Begin with the line that holds "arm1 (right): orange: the". Output it and all remaining lines of the material, verbatim, ending with the last.
··· RECORDED INFORMATION ···
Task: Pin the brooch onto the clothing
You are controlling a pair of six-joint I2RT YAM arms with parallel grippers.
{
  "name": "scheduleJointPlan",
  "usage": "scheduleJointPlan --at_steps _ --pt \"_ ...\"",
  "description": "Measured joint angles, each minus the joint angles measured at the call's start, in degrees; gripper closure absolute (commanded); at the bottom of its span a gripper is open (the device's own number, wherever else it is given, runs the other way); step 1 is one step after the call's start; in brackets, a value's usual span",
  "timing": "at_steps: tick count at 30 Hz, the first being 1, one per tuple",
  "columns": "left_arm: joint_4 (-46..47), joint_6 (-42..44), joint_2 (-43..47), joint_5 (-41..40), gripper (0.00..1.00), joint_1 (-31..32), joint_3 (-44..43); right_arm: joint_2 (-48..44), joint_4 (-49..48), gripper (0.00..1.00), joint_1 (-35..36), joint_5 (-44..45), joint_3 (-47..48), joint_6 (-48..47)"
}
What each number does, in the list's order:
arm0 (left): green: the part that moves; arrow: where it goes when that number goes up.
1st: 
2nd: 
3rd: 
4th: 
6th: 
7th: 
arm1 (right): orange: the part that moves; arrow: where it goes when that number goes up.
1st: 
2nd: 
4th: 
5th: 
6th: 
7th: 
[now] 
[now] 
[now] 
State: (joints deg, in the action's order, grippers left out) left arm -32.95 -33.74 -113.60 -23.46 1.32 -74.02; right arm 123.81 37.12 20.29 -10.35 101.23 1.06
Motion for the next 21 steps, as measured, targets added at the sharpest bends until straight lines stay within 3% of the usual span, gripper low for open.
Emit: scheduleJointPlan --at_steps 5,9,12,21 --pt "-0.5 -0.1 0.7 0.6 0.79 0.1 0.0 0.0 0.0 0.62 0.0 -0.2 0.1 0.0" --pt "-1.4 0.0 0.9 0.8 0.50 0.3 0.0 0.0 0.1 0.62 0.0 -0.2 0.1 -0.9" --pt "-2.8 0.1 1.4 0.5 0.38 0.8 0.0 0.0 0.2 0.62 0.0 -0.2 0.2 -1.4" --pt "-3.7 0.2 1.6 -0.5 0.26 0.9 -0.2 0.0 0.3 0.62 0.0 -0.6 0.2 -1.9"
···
## ANSWER BOX
arm1 (right): orange: the part that moves; arrow: where it goes when that number goes up.
1st: 
2nd: 
4th: 
5th: 
6th: 
7th: 
[now] 
[now] 
[now] 
State: (joints deg, in the action's order, grippers left out) left arm -32.95 -33.74 -113.60 -23.46 1.32 -74.02; right arm 123.81 37.12 20.29 -10.35 101.23 1.06
Motion for the next 21 steps, as measured, targets added at the sharpest bends until straight lines stay within 3% of the usual span, gripper low for open.
Emit: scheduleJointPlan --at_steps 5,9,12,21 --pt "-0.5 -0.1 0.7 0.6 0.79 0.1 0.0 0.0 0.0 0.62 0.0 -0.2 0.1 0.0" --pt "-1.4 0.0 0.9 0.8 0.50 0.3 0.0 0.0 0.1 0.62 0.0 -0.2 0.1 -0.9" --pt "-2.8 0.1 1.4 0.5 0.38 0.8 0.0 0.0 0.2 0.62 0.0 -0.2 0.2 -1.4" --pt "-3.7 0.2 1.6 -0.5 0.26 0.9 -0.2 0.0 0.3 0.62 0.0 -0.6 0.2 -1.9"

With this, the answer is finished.